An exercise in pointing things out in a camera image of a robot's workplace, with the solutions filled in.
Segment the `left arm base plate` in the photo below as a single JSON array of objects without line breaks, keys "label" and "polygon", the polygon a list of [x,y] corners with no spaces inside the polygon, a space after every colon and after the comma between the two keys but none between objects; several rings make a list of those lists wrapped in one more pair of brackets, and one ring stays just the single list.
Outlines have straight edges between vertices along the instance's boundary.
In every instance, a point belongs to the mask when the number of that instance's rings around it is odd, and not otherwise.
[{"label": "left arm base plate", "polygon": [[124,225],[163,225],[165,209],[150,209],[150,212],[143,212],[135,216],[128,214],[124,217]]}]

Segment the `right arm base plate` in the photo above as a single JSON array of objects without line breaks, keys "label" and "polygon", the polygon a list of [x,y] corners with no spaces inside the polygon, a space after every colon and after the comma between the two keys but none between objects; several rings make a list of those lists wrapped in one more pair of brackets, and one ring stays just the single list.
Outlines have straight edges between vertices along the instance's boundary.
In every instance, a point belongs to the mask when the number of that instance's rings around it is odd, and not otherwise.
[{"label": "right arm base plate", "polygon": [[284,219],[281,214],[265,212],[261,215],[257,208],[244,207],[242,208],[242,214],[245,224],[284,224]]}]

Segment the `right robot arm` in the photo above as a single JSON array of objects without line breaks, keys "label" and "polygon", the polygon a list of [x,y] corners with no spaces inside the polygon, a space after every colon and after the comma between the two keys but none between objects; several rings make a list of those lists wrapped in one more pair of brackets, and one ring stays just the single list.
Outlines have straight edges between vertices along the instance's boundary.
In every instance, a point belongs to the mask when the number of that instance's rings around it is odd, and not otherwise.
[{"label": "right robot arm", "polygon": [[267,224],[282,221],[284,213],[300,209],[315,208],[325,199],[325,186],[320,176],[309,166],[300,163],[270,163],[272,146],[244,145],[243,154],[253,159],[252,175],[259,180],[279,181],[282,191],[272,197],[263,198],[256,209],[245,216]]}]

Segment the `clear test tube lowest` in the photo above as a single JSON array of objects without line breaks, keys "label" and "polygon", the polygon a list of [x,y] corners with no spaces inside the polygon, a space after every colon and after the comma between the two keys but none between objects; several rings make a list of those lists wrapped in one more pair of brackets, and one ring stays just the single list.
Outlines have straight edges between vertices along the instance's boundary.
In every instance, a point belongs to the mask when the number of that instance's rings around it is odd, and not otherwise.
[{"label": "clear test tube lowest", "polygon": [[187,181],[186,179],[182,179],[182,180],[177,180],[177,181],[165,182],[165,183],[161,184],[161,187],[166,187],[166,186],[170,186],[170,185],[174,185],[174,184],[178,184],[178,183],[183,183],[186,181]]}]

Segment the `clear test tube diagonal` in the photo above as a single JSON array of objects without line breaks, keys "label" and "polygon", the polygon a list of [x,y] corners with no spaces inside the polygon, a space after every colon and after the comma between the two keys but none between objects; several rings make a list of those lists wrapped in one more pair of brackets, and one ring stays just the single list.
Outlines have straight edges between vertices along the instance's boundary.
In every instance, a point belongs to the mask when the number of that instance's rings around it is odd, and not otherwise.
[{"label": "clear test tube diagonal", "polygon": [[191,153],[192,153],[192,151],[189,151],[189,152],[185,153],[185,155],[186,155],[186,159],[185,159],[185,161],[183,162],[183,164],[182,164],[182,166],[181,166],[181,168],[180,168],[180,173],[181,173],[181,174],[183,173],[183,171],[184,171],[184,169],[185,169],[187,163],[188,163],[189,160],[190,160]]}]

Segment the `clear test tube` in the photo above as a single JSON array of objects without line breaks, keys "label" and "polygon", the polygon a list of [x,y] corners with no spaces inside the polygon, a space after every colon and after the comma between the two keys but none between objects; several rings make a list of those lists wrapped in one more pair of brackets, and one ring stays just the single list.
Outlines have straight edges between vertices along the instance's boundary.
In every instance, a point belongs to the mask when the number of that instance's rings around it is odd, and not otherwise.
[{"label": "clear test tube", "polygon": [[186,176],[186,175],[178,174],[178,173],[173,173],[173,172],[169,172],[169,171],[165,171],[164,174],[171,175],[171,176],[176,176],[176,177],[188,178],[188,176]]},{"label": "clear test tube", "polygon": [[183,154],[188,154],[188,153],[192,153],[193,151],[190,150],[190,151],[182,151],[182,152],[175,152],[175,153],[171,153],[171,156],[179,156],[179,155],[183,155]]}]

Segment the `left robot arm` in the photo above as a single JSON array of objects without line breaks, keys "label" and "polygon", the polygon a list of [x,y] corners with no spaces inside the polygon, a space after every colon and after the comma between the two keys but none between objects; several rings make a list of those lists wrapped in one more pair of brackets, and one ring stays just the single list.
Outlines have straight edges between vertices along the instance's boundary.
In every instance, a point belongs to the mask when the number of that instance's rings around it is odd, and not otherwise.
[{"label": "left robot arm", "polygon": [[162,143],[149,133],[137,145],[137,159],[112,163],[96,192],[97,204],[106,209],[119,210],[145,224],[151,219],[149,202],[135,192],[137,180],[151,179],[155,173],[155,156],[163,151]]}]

○ ○ ○ ○ ○

◆ PROMPT
Word for word, return each of the entries shown above.

◆ TASK RESULT
An exercise in pointing things out in a camera image of a robot's workplace, with the solutions filled in.
Segment the `left arm base plate` in the photo below as a single JSON array of objects without line breaks, keys "label" and "polygon", the polygon a list of [x,y] corners with no spaces inside the polygon, a space after every colon and after the comma between the two keys but none between objects; several rings make a list of those lists wrapped in one more pair of brackets, and one ring stays just the single list.
Outlines have straight edges between vertices along the instance's boundary.
In every instance, a point belongs to the mask when the number of that instance's rings around it is odd, and not otherwise.
[{"label": "left arm base plate", "polygon": [[124,225],[163,225],[165,209],[150,209],[150,212],[143,212],[135,216],[128,214],[124,217]]}]

Segment the `right arm base plate` in the photo above as a single JSON array of objects without line breaks, keys "label" and "polygon", the polygon a list of [x,y] corners with no spaces inside the polygon, a space after every colon and after the comma between the two keys but none between objects; several rings make a list of those lists wrapped in one more pair of brackets, and one ring stays just the single list.
Outlines have straight edges between vertices along the instance's boundary.
In every instance, a point belongs to the mask when the number of that instance's rings around it is odd, and not otherwise.
[{"label": "right arm base plate", "polygon": [[284,219],[281,214],[265,212],[261,215],[257,208],[244,207],[242,208],[242,214],[245,224],[284,224]]}]

Segment the `right robot arm` in the photo above as a single JSON array of objects without line breaks, keys "label" and "polygon", the polygon a list of [x,y] corners with no spaces inside the polygon, a space after every colon and after the comma between the two keys but none between objects; several rings make a list of those lists wrapped in one more pair of brackets, and one ring stays just the single list.
Outlines have straight edges between vertices along the instance's boundary.
In every instance, a point belongs to the mask when the number of that instance's rings around it is odd, and not otherwise.
[{"label": "right robot arm", "polygon": [[267,224],[282,221],[284,213],[300,209],[315,208],[325,199],[325,186],[320,176],[309,166],[300,163],[270,163],[272,146],[244,145],[243,154],[253,159],[252,175],[259,180],[279,181],[282,191],[272,197],[263,198],[256,209],[245,216]]}]

Segment the `clear test tube lowest` in the photo above as a single JSON array of objects without line breaks, keys "label" and "polygon", the polygon a list of [x,y] corners with no spaces inside the polygon, a space after every colon and after the comma between the two keys but none between objects; several rings make a list of those lists wrapped in one more pair of brackets, and one ring stays just the single list.
Outlines have straight edges between vertices along the instance's boundary.
In every instance, a point belongs to the mask when the number of that instance's rings around it is odd, and not otherwise.
[{"label": "clear test tube lowest", "polygon": [[187,181],[186,179],[182,179],[182,180],[177,180],[177,181],[165,182],[165,183],[161,184],[161,187],[166,187],[166,186],[170,186],[170,185],[174,185],[174,184],[178,184],[178,183],[183,183],[186,181]]}]

Segment the `clear test tube diagonal` in the photo above as a single JSON array of objects without line breaks, keys "label" and "polygon", the polygon a list of [x,y] corners with no spaces inside the polygon, a space after every colon and after the comma between the two keys but none between objects; several rings make a list of those lists wrapped in one more pair of brackets, and one ring stays just the single list.
Outlines have straight edges between vertices along the instance's boundary.
In every instance, a point belongs to the mask when the number of that instance's rings around it is odd, and not otherwise.
[{"label": "clear test tube diagonal", "polygon": [[191,153],[192,153],[192,151],[189,151],[189,152],[185,153],[185,155],[186,155],[186,159],[185,159],[185,161],[183,162],[183,164],[182,164],[182,166],[181,166],[181,168],[180,168],[180,173],[181,173],[181,174],[183,173],[183,171],[184,171],[184,169],[185,169],[187,163],[188,163],[189,160],[190,160]]}]

Segment the `clear test tube` in the photo above as a single JSON array of objects without line breaks, keys "label" and "polygon", the polygon a list of [x,y] corners with no spaces inside the polygon, a space after every colon and after the comma between the two keys but none between objects; several rings make a list of those lists wrapped in one more pair of brackets, and one ring stays just the single list.
Outlines have straight edges between vertices along the instance's boundary.
In every instance, a point belongs to the mask when the number of that instance's rings around it is odd, and not otherwise.
[{"label": "clear test tube", "polygon": [[186,176],[186,175],[178,174],[178,173],[173,173],[173,172],[169,172],[169,171],[165,171],[164,174],[171,175],[171,176],[176,176],[176,177],[188,178],[188,176]]},{"label": "clear test tube", "polygon": [[183,154],[188,154],[188,153],[192,153],[193,151],[190,150],[190,151],[182,151],[182,152],[175,152],[175,153],[171,153],[171,156],[179,156],[179,155],[183,155]]}]

Segment the `left robot arm` in the photo above as a single JSON array of objects without line breaks, keys "label" and "polygon", the polygon a list of [x,y] corners with no spaces inside the polygon, a space after every colon and after the comma between the two keys but none between objects; several rings make a list of those lists wrapped in one more pair of brackets, and one ring stays just the single list.
Outlines have straight edges between vertices along the instance's boundary.
In every instance, a point belongs to the mask when the number of that instance's rings around it is odd, and not otherwise.
[{"label": "left robot arm", "polygon": [[162,143],[149,133],[137,145],[137,159],[112,163],[96,192],[97,204],[106,209],[119,210],[145,224],[151,219],[149,202],[135,192],[137,180],[151,179],[155,173],[155,156],[163,151]]}]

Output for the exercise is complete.